:: EXERCISE GOAL ::
Isolate every line in the records below with "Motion" in it.

Stored dataset items
##########
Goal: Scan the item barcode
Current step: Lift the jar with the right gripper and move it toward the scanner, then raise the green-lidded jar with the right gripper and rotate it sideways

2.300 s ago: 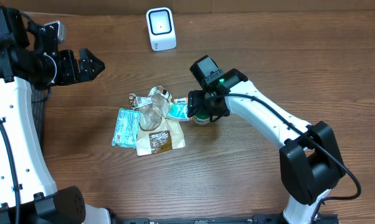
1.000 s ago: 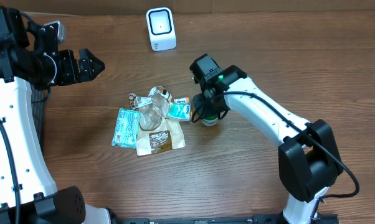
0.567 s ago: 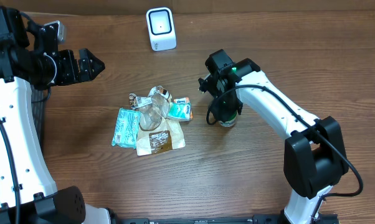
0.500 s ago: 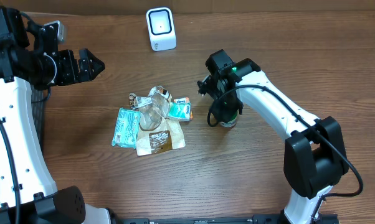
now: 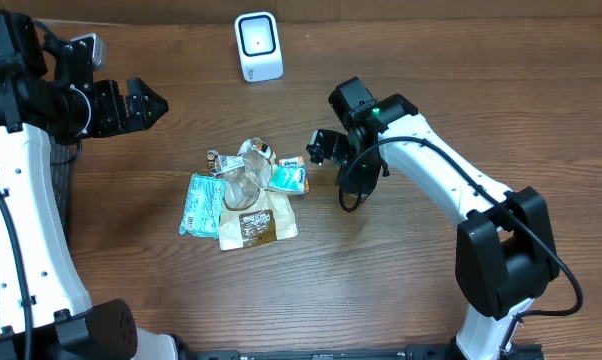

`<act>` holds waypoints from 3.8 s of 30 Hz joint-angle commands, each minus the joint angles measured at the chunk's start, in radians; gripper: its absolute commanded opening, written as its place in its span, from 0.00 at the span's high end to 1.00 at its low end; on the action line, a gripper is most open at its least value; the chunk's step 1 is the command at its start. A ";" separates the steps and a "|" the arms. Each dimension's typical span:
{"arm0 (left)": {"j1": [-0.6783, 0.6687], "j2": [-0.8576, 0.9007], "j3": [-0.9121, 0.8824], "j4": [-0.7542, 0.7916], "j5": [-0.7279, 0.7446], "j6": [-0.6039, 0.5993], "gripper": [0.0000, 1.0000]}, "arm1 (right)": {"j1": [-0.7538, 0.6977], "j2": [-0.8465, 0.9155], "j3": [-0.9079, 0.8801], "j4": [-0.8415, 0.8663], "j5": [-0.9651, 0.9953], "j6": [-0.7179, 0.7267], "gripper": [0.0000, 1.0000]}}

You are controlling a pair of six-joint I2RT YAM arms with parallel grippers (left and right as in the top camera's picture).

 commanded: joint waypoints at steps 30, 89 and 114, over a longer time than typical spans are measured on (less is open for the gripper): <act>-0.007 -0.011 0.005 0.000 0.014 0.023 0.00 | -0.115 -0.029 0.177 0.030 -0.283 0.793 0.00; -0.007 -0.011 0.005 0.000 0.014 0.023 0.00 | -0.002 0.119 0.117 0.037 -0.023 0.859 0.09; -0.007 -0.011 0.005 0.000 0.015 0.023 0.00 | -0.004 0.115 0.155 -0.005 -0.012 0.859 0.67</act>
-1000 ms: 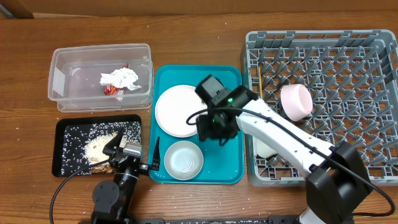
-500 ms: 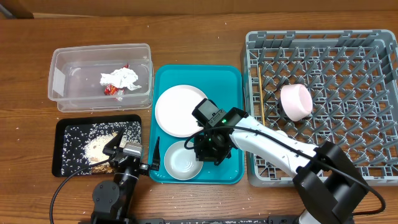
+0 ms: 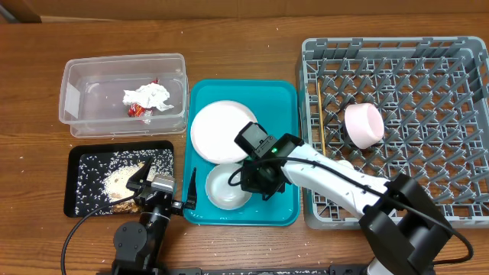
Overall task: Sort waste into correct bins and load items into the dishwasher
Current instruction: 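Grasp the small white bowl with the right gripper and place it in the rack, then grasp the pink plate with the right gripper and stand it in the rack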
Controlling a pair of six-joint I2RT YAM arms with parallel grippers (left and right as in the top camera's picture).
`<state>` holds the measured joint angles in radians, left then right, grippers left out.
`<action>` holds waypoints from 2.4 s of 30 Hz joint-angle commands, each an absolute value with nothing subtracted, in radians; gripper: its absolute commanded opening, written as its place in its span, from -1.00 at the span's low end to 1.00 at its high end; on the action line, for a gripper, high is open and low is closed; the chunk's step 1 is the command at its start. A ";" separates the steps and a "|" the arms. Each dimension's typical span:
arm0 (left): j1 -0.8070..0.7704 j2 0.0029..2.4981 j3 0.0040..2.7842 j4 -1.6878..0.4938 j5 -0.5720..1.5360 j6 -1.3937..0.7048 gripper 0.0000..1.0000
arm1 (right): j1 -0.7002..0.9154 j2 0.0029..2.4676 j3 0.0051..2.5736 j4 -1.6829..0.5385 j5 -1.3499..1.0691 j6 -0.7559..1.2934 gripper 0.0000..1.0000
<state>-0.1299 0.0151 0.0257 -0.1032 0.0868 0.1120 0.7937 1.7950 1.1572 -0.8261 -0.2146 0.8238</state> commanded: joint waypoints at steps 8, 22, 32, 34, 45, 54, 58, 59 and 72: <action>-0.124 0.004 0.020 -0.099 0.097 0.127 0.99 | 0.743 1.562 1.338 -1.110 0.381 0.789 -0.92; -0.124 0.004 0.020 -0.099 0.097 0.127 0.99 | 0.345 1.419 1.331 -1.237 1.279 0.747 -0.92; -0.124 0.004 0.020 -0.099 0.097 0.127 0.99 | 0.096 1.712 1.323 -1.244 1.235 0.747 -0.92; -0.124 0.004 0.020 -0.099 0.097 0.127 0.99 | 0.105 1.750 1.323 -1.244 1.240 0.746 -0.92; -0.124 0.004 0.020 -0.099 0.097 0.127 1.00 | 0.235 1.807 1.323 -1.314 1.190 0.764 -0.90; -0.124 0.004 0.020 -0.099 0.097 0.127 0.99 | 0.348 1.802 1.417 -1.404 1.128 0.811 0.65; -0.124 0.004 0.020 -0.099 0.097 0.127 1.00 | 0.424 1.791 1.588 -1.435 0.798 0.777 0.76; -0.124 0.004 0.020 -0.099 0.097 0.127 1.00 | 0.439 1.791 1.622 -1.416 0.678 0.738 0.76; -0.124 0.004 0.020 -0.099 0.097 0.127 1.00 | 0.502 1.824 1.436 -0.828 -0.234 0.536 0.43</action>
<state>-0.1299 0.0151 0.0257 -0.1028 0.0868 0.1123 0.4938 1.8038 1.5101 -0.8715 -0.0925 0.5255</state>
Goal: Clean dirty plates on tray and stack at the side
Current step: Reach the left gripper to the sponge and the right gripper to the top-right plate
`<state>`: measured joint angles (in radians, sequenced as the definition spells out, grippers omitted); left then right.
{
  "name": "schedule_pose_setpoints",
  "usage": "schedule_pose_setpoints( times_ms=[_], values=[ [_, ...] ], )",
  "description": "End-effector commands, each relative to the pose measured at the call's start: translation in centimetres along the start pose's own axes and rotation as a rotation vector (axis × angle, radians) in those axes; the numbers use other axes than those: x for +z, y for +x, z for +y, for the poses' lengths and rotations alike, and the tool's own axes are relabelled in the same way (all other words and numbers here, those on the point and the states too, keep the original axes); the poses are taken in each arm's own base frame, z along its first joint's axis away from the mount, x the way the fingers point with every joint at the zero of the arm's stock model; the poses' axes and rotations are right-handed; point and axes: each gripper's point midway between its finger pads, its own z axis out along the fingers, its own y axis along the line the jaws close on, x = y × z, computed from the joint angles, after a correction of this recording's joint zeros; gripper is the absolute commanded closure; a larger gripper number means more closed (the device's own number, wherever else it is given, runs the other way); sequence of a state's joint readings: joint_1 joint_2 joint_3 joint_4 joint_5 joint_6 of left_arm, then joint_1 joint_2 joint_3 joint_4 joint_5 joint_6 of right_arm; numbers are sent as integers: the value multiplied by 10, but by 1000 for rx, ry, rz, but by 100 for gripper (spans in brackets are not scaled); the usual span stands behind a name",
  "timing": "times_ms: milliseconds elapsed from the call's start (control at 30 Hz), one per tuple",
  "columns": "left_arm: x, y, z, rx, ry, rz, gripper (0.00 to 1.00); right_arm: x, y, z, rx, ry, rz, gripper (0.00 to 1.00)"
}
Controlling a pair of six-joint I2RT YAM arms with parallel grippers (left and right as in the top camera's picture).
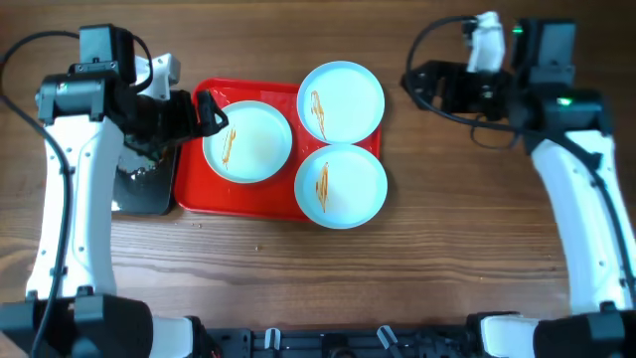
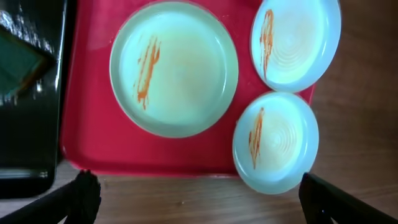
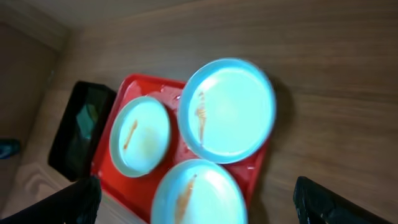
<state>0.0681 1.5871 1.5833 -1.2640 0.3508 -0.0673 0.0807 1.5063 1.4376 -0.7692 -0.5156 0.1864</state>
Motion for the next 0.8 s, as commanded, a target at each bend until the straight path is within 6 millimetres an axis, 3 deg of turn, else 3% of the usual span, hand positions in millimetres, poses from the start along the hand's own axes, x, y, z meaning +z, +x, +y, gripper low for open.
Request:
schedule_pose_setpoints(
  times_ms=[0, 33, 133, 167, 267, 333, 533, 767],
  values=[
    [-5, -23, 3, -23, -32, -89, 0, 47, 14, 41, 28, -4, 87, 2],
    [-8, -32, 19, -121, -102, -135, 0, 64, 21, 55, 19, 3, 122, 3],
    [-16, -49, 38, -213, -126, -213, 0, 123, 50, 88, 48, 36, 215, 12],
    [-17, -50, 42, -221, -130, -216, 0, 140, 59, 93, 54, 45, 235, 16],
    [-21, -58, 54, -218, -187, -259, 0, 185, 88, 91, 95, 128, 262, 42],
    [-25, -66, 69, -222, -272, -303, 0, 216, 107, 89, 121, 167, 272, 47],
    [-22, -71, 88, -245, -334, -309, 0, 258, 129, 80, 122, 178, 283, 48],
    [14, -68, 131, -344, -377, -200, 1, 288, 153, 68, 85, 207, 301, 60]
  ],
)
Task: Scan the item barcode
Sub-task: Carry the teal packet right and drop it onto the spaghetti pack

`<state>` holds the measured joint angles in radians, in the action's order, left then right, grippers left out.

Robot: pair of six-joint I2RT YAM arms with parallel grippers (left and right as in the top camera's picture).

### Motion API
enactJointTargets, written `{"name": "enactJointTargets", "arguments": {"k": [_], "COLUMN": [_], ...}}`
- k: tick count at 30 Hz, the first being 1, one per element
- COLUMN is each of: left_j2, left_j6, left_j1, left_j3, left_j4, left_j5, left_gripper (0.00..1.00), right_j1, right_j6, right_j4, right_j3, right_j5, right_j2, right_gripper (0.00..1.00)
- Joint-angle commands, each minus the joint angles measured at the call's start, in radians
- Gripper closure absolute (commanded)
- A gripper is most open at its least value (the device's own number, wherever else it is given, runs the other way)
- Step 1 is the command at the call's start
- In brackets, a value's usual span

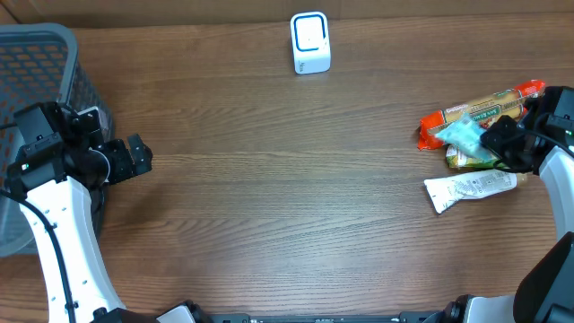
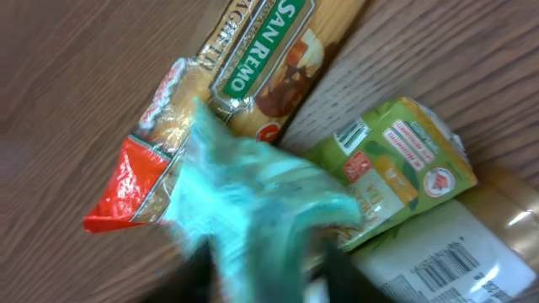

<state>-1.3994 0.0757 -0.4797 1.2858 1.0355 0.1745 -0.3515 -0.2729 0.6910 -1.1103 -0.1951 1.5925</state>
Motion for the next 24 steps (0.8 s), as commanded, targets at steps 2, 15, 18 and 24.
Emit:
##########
:: YOUR SOLUTION ::
Motion for the next 0.8 s, as commanded, a target at each bend until the straight path is within 6 millimetres an axis, 3 deg of turn, else 3% of the usual span, hand positions in millimetres, poses from the start along the hand's own axes, x, y, z meaning +z, +x, +y, gripper low for open.
### Motion API
Motion for the next 24 steps (0.8 s), as commanded, targets at steps 2, 15, 18 and 24.

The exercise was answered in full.